- July 3, 2013 at 11:00 pm #402107
Hi ladies. I’m sorry for the rant but I need advice from people outside my little bubble.
I have found the perfect wedding dress… It’s everything I wanted, the price is do-able and I feel amazing in it. My fiancé and I are very untraditional and so I asked him to come along to the appointment as his opinion is very important to me and I want him to love the dress I decide to wear. Lucky for me, he thinks it’s the one as well! Yay! So the bit I need help with is my family, my mum in general. She’s very outspoken and blunt and not afraid to make her feelings known. I desperately want her to come see the dress when I go back to order it, but she’s already seen it online and didn’t like it. I’ll be crushed if she hates it in person. She’s been very vocal about her disapproval of our choice of engagement ring, my refusal to wear white and my fiance’s/my decision to not have a wedding-y wedding day. I don’t want to hurt her feelings by not involving her but I don’t want to get hurt by her not approving of what I want.
I should probably add that this is an ongoing thing with my parents and I – my tattoos, piercings, choice of clothing, cars, friends is always something to cause arguments over and now this wedding seems to be another topic of disagreement I’m a little lost as to what to do next…July 10, 2013 at 9:00 pm #405141
Hi BTB13, Sounds like a hard decision… My immediate reaction is find some way to say that you’ve chosen the dress (use ‘chosen’ instead of ‘choosing’ as then she’ll think she can have input) and you would love her to come see it when you pick it up. Obviously, as you say, she’s not going to like it so you’ll probably have to do what you’ve done for many years and explain that you love it, your fiance loves it, it’s your day and that’s the dress you’re getting. However, maybe this is the perfect opportunity to find a part of the wedding that you both agree on and put her in charge of that part, and spend all the planning of that part with her so she feels involved, appreciated, and that her opinion is valued. Obviously you’ll still have difficulty with the rest of the wedding planning, since she seems very put out by you not have a traditional wedding, but hopefully having this little part that she’s involved in will lessen the blow…. that’s a big hope… good luck!
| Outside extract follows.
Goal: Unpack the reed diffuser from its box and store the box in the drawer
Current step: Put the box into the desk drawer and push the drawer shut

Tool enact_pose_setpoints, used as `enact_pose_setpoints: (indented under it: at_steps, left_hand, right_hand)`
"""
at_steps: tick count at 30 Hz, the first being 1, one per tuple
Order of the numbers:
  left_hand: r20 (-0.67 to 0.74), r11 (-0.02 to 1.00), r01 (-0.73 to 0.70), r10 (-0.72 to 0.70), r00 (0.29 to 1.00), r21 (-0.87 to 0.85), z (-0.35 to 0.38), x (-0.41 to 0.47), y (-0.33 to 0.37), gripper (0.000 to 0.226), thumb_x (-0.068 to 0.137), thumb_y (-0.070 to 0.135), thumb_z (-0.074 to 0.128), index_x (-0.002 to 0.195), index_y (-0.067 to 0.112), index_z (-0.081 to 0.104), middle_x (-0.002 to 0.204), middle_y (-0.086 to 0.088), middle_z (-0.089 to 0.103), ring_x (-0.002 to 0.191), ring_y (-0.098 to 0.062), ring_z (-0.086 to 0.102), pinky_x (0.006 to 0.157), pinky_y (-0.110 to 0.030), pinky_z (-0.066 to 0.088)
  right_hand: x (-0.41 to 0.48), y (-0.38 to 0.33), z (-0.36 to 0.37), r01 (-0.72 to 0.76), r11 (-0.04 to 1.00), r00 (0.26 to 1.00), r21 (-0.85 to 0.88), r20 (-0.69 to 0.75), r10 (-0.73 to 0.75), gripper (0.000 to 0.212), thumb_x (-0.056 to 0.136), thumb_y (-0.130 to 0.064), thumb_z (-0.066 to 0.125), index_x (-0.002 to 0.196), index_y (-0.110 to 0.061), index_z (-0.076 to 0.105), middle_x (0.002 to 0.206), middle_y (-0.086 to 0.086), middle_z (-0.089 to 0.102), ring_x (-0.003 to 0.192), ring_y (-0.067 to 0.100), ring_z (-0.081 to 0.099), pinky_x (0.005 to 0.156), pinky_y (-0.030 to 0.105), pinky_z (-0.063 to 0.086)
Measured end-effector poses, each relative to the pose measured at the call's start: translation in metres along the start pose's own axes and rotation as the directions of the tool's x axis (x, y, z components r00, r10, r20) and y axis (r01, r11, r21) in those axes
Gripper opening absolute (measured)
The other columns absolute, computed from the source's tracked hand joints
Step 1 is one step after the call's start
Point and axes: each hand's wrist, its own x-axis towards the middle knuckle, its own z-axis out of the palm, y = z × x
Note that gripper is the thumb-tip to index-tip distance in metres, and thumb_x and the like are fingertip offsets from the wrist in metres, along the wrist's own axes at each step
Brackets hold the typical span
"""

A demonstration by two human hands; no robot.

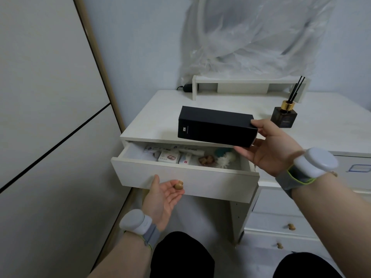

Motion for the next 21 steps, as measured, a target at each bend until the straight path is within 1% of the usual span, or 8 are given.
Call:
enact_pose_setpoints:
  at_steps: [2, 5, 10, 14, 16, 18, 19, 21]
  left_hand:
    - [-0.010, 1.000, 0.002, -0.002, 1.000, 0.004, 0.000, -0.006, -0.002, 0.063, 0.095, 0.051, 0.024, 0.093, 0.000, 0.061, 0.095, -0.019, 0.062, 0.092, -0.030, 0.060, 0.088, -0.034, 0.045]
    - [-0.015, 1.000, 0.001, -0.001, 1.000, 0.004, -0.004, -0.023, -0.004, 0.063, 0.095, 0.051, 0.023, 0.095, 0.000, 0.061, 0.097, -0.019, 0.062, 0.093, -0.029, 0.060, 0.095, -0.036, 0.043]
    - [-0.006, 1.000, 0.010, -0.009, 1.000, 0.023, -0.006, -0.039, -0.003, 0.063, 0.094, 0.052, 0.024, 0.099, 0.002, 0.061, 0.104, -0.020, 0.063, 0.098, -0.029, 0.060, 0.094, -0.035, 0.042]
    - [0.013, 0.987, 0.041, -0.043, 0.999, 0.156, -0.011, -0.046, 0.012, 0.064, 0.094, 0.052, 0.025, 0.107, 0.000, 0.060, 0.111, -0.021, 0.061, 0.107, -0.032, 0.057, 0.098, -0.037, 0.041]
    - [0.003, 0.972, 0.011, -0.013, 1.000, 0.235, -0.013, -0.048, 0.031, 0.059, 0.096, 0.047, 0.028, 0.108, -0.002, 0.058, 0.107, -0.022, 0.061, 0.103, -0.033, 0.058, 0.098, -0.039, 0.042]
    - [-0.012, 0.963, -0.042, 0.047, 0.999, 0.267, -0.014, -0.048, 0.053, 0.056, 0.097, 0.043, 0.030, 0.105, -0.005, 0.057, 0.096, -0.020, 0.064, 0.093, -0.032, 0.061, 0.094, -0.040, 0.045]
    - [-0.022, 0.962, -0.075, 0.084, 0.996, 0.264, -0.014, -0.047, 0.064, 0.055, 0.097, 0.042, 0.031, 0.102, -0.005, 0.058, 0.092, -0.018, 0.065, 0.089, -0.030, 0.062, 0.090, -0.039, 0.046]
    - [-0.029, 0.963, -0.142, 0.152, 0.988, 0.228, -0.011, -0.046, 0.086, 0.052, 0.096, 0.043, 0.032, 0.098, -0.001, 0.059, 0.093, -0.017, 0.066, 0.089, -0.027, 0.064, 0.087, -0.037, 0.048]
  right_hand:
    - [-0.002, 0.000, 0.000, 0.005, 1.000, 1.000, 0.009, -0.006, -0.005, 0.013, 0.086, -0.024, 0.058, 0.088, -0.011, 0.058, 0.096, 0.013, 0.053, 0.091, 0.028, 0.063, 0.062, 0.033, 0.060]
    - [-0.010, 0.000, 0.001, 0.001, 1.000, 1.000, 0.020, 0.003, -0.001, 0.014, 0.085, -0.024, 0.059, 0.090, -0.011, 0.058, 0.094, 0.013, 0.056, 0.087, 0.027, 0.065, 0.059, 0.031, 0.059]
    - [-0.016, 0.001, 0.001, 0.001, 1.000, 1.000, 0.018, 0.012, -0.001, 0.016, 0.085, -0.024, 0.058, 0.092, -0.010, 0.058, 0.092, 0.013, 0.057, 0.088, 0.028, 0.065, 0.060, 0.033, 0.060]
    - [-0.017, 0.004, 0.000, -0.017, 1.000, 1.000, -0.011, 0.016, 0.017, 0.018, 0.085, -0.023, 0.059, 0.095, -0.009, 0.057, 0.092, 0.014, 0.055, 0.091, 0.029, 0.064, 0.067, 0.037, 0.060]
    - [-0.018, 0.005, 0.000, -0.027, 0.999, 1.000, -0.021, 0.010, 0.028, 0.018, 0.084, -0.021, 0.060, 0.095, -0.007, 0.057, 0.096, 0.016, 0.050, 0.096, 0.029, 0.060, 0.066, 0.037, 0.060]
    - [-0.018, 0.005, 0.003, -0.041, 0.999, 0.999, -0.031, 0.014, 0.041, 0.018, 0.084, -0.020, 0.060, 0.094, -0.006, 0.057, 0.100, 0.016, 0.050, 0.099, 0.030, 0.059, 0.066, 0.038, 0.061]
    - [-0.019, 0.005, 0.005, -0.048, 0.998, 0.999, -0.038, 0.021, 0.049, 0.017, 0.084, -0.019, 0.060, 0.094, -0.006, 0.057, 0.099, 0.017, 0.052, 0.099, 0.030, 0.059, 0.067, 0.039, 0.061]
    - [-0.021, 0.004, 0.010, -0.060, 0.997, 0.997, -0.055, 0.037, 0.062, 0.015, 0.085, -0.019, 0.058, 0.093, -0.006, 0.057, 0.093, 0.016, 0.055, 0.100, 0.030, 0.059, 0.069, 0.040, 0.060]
October 22, 2013 at 10:21 pm #423341
In the end it is your day, it should reflect your style and you should feel comfortable. It sounds like she has it out for you a little bit, and you may need to respectfully decline her input if she continues to put you down. Try to keep her busy, give her a few tasks to do here and there to distract her from critiscising and do the wedding your way.October 25, 2013 at 6:29 pm #424063
I really have nothing to add- these ladies have given you some great advice already. Just wondering though- have you told your Mum how you feel when she disapproves of things consistently? You don’t have to always agree on things, but surely there are aspects she does like and can encourage you on. This is really important to you, and as your Mum she should be able to put her own preconceptions aside for certain things at least.
Perhaps explaining how important her support is, and how much it means to you, and can hurt when you often don’t seem to have it wouldn’t be the worst thing in the world.